Contents

Warning: This MADlib method is still in early stage development. There may be some issues that will be addressed in a future version. Interface and implementation is subject to change.

A conditional random field (CRF) is a type of discriminative, undirected probabilistic graphical model. A linear-chain CRF is a special type of CRF that assumes the current state depends only on the previous state.

Feature extraction modules are provided for text-analysis tasks such as part-of-speech (POS) tagging and named-entity resolution (NER). Currently, six feature types are implemented:

Edge Feature: transition feature that encodes the transition feature weight from current label to next label.
Start Feature: fired when the current token is the first token in a sequence.
End Feature: fired when the current token is the last token in a sequence.
Word Feature: fired when the current token is observed in the trained dictionary.
Unknown Feature: fired when the current token is not observed in the trained dictionary for at least a certain number of times (default 1).
Regex Feature: fired when the current token can be matched by a regular expression.

A Viterbi implementation is also provided to get the best label sequence and the conditional probability $ \Pr( \text{best label sequence} \mid \text{sequence}) $.
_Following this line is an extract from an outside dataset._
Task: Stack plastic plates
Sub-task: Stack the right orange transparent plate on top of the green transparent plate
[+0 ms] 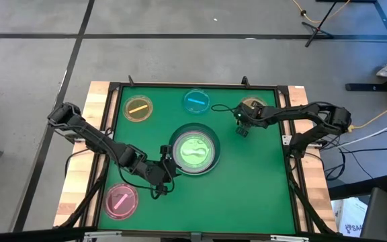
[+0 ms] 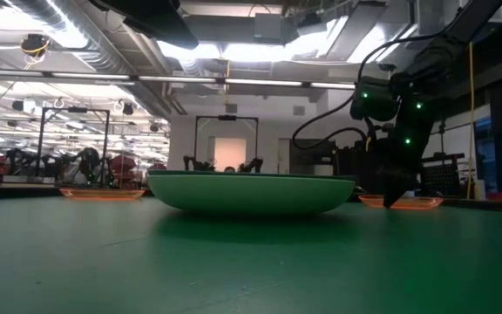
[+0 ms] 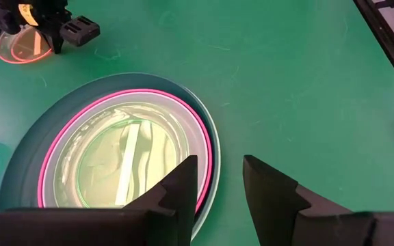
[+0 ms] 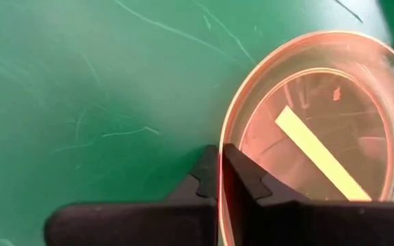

Training Function: Get number of iterations and weights for features:

lincrf( source, 
        sparse_R, 
        dense_M, 
        sparse_M, 
        featureSize, 
        tagSize, 
        featureset, 
        crf_feature,
        maxNumIterations
      )

Arguments

source: Name of the source relation containing the training data
sparse_R: Name of the sparse single state feature column (of type DOUBLE PRECISION[])
dense_M: Name of the dense two state feature column (of type DOUBLE PRECISION[])
sparse_M: Name of the sparse two state feature column (of type DOUBLE PRECISION[])
featureSize: Name of feature size column (of type DOUBLE PRECISION)
tagSize: The number of tags in the tag set
featureset: The unique feature set
crf_feature: The Name of output feature table
maxNumIterations: The maximum number of iterations

The features and weights are stored in the table named by crf_feature. This function returns a composite value containing the following columns:

coef	FLOAT8[]. Array of coefficients
log_likelihood	FLOAT8. Log-likelihood
num_iterations	INTEGER. The number of iterations before the algorithm terminated

Using CRF

Generate text features, calculate their weights, and output the best label sequence for test data:

Create tables to store the input data, intermediate data, and output data. Also import the training data to the database.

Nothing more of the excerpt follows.